The limb proportions of PIMUZ T 2472 are congruent with those of the other described M. bassanii specimens, including the well-preserved and mostly articulated specimens PIMUZ T 4355 from the Besano Formation and PIMUZ T 4822 from the Cassina beds of the Meride Limestone at Monte San Giorgio (Peyer, 1937). PIMUZ T 1559, on the other hand, shows a humerus/radius ratio (humerus is 21.7% longer than the radius) which is considerably higher than in M. bassanii (between 5% in PIMUZ T 2474 and 11% in PIMUZ T 2472), but comparable to that of M. fuyuanensis (19–21%; see Table 6). Although the process of erecting species based mainly on ratios is potentially problematic, it is the one criterion that links PIMUZ T 1559 to M. fuyuanensis. Unfortunately the hind limbs are not preserved in PIMUZ T 1559 and therefore cannot be compared with M. obristi (PIMUZ A/III 1467). On the other hand, PIMUZ A/III 1467 has very slender and gracile limbs, which are at odds with the more robust forelimb elements seen in PIMUZ T 1559. Sexual dimorphism in M. bassanii has previously been investigated by Premru (1991). In a study of four specimens she noticed that in two, all limb bones were about 10% shorter compared to the overall length of the fossil, and deemed sexual dimorphism the most likely explanation. It thus would seem unlikely that the increased length of an individual bone (the humerus in M. fuyuanensis; the tibia in M. obristi) is related to sexual dimorphism, although this aspect needs to be tested with more specimens.
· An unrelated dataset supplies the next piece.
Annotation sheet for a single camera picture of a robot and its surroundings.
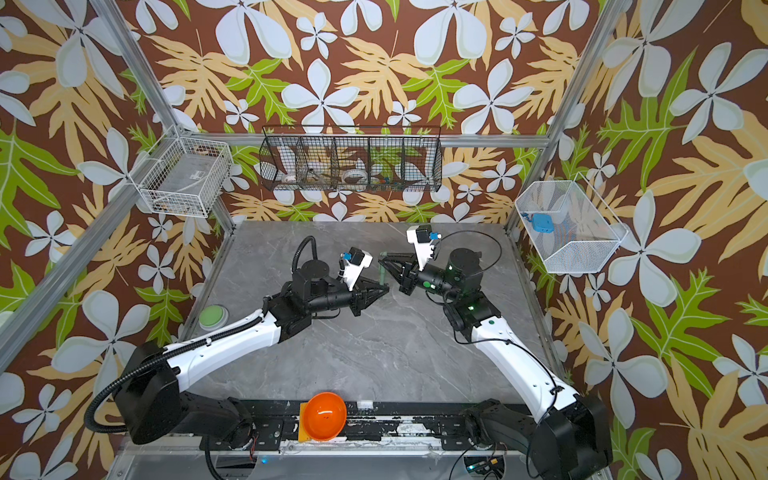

In general, although measurements vary slightly between the left and right side in one individual, as well as between studies on the same specimen, ratios are consistent overall (Table 6). Previous negative or equal T/F values in PIMUZ T 4822 and PIMUZ T 2476 presented by Premru (1991) and Fraser and Furrer (2013), however, could not be reproduced; instead our tibia and femur measurements in PIMUZ T 4822 are in accordance with Rieppel (1989, i.e., in having a tibia that is longer than the femur).

Interclavicle Shape

The interclavicle of the newly referred specimen of M. aff. M. fuyuanensis, PIMUZ T 1559, differs from the two interclavicles known for M. bassanii (the interclavicles are very similar in PIMUZ T 2475 and PIMUZ T 4355, despite the differences in size, and likely age, of these specimens) in having wide wing-like processes and laterally pointed tips, circular emarginations on the posterior margins of the wing-like processes, anterior rod-like processes that extend from a common base and enclose a narrow V-shaped median notch, as well as a shorter fusiform caudal process, which is expanded in its mid-shaft region and with a rounded posterior tip (Figure 7). It is possible these characters are potentially diagnostic of M. fuyuanensis (see above), but they need to be tested against Chinese specimens with a better known interclavicle. Neither IVPP V15001 nor GMPKU-P-3001 shows a well-exposed interclavicle. Whether the bone ornamentation seen in PIMUZ T 4355, absent in PIMUZ T 1559, could potentially be diagnostic for M. bassanii cannot be unambiguously elucidated based on the present data. The rounded wing-like processes and the U-shaped median notch seen in the interclavicles of M. bassanii, on the other hand, are similar to that of the interclavicles of BP/1/2675 of Prolacerta broomi (Ezcurra, 2016: Figure 38 A).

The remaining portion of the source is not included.